Décryptage
Alimentation durable

Systèmes alimentaires territoriaux : quelle feuille de route ?

Publié le 03 janvier 2019 - Mise à jour le 05 février 2019
Si l’Economie sociale et solidaire constitue un laboratoire de solutions pour l’alimentation durable, le défi est conséquent. On reproche souvent aux initiatives « alternatives » de ne pas parvenir à faire système, à changer d’échelle et à transformer en profondeur. Comment consolider la place des projets d'innovation sociale aux côtés des acteurs traditionnels ?
Afin d’amorcer une transition écologique et solidaire dans nos territoires, se saisir de la question alimentaire est incontournable mais aussi stratégique. Cette question touche en effet à la fois à notre patrimoine culturel (la gastronomie française !), à notre santé, et au développement économique. Pour cette raison, et parce qu’elle est omniprésente dans la vie de chacun, son potentiel mobilisateur et sa puissance transformatrice sont inégalables.   Etats généraux de l’alimentation, Livre-blanc des Régions pour une agriculture durable et une alimentation responsable, Projet Ten Years for Agroecology de l'Iddri, et bien d'autres ! Les initiatives publiques et privées se multiplient dans le contexte actuel de pré-programmation de la PAC post-2020. Parmi ou à travers ces initiatives, de nombreux projets de l’Economie sociale et solidaire se créent et se consolident, sans toujours parvenir à changer d’échelle. A quelles conditions pourraient-elles faire système ?   C’est la question que s’est posée la Fondation Rte à l’occasion de ses 10 ans, à travers un atelier animé par Bérengère Daviaud de l’Avise, en présence de Jean-Guy Henckel fondateur du Réseau Cocagne, de Guillaume Dherrisard de Sol et Civilisation, et des représentants de trois projets : les Champs Gourmands, La Potassine et Sésame-Autisme Languedoc-Roussillon.

Favoriser l’émergence et la pérennisation des projets

Pas de système alimentaire territorial durable sans projets.

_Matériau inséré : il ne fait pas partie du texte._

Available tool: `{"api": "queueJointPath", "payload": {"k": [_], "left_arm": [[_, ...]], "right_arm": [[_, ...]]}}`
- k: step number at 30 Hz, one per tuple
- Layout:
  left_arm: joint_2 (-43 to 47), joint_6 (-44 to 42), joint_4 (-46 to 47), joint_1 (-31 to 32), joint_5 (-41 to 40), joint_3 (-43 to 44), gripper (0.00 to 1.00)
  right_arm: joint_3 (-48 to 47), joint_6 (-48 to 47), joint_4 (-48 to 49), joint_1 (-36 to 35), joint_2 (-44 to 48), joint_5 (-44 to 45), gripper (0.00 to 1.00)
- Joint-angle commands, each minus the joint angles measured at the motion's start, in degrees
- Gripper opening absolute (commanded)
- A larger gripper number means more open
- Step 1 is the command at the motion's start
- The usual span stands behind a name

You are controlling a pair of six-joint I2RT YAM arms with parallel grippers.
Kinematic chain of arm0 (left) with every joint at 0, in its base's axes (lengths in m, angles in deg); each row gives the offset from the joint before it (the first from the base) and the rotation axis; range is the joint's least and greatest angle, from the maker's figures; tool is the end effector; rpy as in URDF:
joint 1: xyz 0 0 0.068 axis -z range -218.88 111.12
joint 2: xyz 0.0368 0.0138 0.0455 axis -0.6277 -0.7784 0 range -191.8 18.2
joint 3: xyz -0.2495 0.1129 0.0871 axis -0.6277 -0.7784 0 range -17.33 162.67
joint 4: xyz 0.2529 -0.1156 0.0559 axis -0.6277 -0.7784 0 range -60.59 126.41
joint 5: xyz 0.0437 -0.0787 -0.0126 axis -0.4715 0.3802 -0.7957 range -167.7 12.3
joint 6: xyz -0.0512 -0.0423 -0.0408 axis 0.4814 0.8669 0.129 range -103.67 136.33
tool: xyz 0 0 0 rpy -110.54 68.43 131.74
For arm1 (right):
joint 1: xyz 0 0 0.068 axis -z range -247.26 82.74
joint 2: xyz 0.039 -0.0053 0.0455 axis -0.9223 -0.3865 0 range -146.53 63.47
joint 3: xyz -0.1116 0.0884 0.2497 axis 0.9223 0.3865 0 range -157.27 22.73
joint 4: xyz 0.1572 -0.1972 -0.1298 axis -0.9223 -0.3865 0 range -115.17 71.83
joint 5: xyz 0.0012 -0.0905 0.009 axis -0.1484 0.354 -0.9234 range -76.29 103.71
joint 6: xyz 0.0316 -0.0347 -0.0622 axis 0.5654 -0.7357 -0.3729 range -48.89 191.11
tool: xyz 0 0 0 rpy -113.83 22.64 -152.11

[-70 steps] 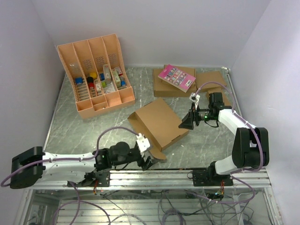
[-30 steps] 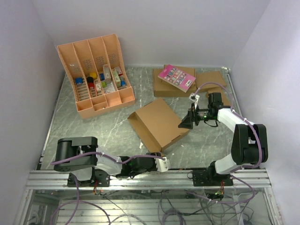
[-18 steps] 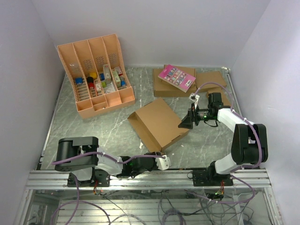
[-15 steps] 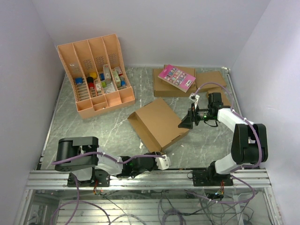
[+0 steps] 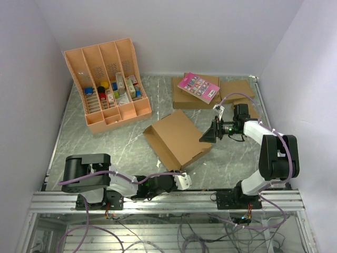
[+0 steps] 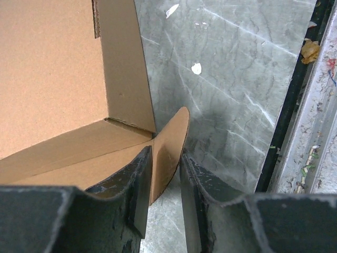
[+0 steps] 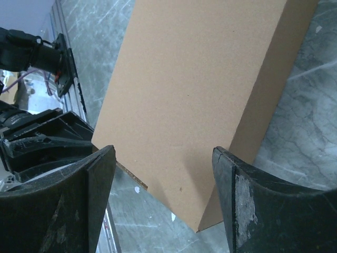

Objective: Fold the paper box

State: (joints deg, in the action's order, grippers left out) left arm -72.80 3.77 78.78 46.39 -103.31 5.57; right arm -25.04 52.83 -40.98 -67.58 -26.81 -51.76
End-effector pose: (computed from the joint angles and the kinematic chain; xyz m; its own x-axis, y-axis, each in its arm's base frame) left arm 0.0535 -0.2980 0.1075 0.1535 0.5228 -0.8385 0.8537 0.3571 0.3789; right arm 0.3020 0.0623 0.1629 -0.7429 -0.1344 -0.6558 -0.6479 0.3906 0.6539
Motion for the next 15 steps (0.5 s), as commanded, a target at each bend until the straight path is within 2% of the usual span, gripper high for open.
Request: {"api": "queueJointPath", "payload": {"k": [1, 9, 15], "left_arm": [[0.6, 2.2, 3.0, -0.4, -0.5, 1.0, 0.39], [0.8, 2.7, 4.0, -0.8, 0.0, 0.4, 0.35], [1.1, 3.5, 3.5, -1.3, 0.9, 0.3, 0.29]], "right_arm": [[-0.3, 0.5, -0.5, 0.2, -1.9, 2.6, 0.74], [2.3, 1.0, 3.0, 2.9, 5.4, -2.6, 0.74], [3.6, 4.6, 6.1, 3.3, 4.6, 6.4, 0.74]]}}
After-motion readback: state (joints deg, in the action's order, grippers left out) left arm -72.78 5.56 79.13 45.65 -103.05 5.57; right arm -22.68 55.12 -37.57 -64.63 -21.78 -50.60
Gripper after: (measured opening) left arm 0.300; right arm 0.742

Le premier enjeu est d’appuyer la création et la consolidation d’initiatives entrepreneuriales durables autour de la production, de la transformation, de la distribution et de la consommation. S’il en existe de nombreuses (découvrez les 15 initiatives du dossier Alimentation durable de l’Avise), le démarrage n’en reste pas moins complexe.   Comme en ont témoigné les trois projets présentés lors de l’atelier, mettre en place et réussir son projet relève parfois de l’impossible et demande aux entrepreneurs d’être de véritables couteaux suisses : mobilisation de financements pour les investissements matériels coûteux, gestion de la mobilisation bénévole et des ressources humaines au turnover important, développement rapide nécessaire pour réaliser des économies d’échelle et répondre à des marchés plus importants, etc.… sont autant de défis à surmonter. Certains projets de l’ESS adressent par ailleurs plusieurs problématiques, en faisant par exemple de l’insertion via du maraîchage bio comme le fait le Réseau Cocagne.   Cette complexité, nécessaire à apprivoiser, induit des modèles économiques souvent difficiles à stabiliser. Pour y répondre, la mise en place de modes de financements et d’accompagnement adaptés est cruciale, car ceux-ci évitent des recherches de financements morcelées et étalées dans le temps qui se révèlent contre-productives pour atteindre les effets de seuil nécessaires à la stabilisation de l’activité et du modèle. Les logiques de mutualisation et les chantiers ouverts autour des Communs (entendus comme les biens et services accessibles en commun, tels que les monnaies locales, les logiciels et semences libres, les jardins partagés, etc.) sont également intéressants, et permettent notamment de diminuer les investissements nécessaires au démarrage, sur le matériel, la logistique, les logiciels, etc. Enfin, mieux accompagner, c'est aussi capitaliser sur les succès et les échecs des projets, en comprendre les étapes et éléments incontournables. C'est un des objectifs visés par le projet TRESSONS mené par l'Avise et le RTES et financé par le Réseau rural national et le FEADER.  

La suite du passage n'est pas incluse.